After grocery unions in Washington and California demanded a halt to plans to pay a $4 billion dividend to Albertsons shareholders, Washington Attorney General Bob Ferguson filed suit Nov. 1 to halt it, and was joined Nov. 9 by Oregon Attorney General Ellen Rosenblum.
The obscene “giga-dividend” was announced as part of a plan for Kroger to buy its competitor Albertsons for $24.6 billion. The two companies combined would control nearly 50 grocery chains, with 710,000 employees and 4,996 stores in 48 states. A number of grocery union locals are calling on the federal government to block that merger as a gross violation of anti-monopoly laws. In the Pacific Northwest the merger would mean Fred Meyer, Safeway, Albertsons and QFC would all be the same company, creating a monopoly in many areas.
The colossal dividend is further evidence of unlawful collusion between the companies, said seven UFCW locals and 20 other labor and nonprofit advocacy groups in a Nov. 3 letter to the Federal Trade Commission (FTC). The FTC is the government agency that will decide whether the merger is legal.
“It is seemingly a brazen attempt to manufacture new facts on the ground by destabilizing Albertsons’ competitive position and jeopardize the FTC’s ability to fully exercise its statutorily-mandated antitrust oversight, because the self-sabotaged shell of Albertsons that remains will likely argue that it will fail if the merger is rejected,” they said in the letter.
Normally, dividends are paid out to shareholders as a way to distribute a share of profits, but the proposed $4 billion dividend is equivalent to three-quarters of its cash reserves, plus another $1.5 billion in new loans. It would leave the company depleted of assets, and $6.55 billion in debt, not counting $4.7 billion in unfunded pension liabilities.
The unions say such an outsized dividend amounts to the looting of the company by a consortium of investors led by the private equity firm Cerberus Capital Management, which together own 70% of Albertsons. And they point out that if Albertsons intended to continue operating, it wouldn’t give away all its cash.
Washington Attorney General Ferguson agrees.
“Paying out $4 billion before regulators can do their job and review the proposed merger will weaken Albertsons’ ability to continue business operations and compete,” Ferguson said in a press statement explaining the lawsuit.
The dividend was supposed to be paid Nov. 7, but King County Superior Court judge Ken Schubert issued a temporary restraining order that is in effect at least through a Dec. 9 court hearing.

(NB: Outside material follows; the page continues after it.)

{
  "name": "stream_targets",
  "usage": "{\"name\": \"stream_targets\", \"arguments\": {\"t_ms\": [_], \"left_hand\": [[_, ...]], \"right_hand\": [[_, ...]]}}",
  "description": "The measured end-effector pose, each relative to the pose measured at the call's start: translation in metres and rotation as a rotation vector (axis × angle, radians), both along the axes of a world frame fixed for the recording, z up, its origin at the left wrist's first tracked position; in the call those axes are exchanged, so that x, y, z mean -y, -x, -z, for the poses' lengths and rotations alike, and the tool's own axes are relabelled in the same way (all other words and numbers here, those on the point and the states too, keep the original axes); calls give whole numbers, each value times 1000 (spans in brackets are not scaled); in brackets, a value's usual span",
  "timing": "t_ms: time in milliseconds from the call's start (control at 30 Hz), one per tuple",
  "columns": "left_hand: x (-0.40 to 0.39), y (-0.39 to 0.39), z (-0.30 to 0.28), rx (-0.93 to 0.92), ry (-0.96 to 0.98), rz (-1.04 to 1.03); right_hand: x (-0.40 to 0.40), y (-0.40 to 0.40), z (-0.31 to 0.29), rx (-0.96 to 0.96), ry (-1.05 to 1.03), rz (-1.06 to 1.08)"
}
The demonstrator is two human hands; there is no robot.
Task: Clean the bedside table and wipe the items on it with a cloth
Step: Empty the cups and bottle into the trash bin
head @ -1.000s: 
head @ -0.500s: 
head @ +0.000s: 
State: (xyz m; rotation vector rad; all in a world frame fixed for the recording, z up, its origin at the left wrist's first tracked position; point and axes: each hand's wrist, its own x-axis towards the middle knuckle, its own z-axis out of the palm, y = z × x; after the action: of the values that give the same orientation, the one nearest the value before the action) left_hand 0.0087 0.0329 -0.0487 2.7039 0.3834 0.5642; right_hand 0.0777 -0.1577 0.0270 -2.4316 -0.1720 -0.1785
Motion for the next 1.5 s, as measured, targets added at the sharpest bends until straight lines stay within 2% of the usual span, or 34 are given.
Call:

On Nov. 10, Oregon Attorney General Rosenblum asked permission to join the suit with an amicus brief. The brief points out that Kroger has 55 stores in Oregon and Albertsons has 121; the two currently compete against each other throughout Oregon. And in some Oregon cities—including The Dalles, Sandy, Tillamook and Florence—Albertsons and Kroger stores are the only major grocery retailers.